> _Problem requirements_: Give the count of lines in the data that include "orange", with no other words.

___ Input data ___

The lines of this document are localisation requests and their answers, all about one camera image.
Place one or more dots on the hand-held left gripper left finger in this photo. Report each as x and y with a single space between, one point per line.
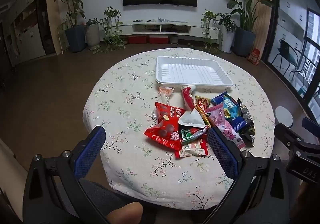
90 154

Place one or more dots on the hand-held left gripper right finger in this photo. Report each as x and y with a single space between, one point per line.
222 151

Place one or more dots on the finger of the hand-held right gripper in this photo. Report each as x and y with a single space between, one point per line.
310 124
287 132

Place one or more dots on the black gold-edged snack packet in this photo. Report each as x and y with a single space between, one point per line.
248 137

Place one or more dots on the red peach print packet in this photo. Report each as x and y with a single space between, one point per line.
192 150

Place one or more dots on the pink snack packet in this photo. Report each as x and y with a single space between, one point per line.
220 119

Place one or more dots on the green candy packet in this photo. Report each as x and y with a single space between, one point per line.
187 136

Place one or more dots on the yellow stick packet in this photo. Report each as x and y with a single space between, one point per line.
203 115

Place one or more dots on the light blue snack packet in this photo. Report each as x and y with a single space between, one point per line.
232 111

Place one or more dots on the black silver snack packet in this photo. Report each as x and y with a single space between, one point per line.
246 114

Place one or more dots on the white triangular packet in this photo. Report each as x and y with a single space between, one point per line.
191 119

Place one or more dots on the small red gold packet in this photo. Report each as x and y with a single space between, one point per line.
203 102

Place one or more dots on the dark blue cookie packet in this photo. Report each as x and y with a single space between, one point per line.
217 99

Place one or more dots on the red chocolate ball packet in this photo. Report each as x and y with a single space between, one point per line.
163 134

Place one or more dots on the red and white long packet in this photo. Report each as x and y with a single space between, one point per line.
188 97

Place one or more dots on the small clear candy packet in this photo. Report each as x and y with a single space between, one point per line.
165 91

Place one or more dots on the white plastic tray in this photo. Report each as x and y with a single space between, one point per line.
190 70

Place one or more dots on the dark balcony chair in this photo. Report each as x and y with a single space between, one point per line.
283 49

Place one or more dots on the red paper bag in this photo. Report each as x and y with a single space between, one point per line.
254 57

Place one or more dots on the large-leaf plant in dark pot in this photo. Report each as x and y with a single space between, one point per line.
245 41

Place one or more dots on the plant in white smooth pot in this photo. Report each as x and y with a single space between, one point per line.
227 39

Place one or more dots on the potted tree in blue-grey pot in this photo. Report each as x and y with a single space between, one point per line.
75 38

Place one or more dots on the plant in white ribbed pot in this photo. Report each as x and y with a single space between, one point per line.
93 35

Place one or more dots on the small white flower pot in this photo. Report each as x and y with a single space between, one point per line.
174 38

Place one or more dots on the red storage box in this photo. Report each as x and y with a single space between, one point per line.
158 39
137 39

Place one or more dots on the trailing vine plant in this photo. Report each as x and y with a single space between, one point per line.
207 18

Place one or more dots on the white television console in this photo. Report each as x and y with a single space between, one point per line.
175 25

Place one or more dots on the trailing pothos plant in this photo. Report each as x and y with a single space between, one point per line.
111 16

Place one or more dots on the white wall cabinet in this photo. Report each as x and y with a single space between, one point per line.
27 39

___
___ Input data ___

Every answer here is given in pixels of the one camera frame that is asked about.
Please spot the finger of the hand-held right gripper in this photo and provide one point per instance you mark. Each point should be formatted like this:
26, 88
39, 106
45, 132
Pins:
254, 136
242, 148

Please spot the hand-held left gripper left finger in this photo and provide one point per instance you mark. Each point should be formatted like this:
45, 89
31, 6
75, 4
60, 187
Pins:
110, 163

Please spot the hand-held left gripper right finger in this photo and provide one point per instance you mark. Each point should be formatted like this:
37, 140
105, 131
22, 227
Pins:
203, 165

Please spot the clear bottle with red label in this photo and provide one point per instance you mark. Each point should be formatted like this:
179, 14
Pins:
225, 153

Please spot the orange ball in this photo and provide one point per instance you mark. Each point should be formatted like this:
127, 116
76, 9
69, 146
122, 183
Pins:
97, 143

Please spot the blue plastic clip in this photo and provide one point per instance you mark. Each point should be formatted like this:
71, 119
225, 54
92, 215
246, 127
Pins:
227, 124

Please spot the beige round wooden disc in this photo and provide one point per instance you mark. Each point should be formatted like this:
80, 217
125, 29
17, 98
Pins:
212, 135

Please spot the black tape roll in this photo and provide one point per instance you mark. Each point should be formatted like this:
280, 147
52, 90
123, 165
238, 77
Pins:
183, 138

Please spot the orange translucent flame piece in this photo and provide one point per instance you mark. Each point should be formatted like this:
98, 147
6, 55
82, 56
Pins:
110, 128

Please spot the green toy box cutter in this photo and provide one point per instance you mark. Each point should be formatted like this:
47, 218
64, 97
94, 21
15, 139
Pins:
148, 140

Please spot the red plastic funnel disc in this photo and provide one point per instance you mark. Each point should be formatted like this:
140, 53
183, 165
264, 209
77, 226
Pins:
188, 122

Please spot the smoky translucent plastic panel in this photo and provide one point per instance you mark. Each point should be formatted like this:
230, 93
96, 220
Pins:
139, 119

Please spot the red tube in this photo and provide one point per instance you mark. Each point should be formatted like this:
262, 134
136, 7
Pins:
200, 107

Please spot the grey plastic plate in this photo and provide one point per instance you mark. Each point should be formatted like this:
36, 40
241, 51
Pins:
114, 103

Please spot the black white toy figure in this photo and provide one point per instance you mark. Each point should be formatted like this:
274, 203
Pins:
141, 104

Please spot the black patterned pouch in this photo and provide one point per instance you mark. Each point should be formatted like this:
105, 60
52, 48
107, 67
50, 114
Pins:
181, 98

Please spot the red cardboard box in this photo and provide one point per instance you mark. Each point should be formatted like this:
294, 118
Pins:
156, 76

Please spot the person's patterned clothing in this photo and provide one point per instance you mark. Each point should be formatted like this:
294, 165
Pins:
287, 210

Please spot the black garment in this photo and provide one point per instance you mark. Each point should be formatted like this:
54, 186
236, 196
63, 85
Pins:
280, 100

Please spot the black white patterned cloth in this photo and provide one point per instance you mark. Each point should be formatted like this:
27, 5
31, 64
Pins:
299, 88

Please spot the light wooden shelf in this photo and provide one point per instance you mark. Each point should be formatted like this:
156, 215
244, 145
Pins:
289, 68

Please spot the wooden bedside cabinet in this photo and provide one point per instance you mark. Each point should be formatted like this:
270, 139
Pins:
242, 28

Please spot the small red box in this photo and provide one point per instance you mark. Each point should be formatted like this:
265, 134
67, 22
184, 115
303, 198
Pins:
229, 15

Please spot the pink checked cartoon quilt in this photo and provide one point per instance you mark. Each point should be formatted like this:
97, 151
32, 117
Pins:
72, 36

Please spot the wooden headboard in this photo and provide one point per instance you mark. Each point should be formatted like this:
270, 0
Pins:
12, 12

___

> _Answer to this task_: 2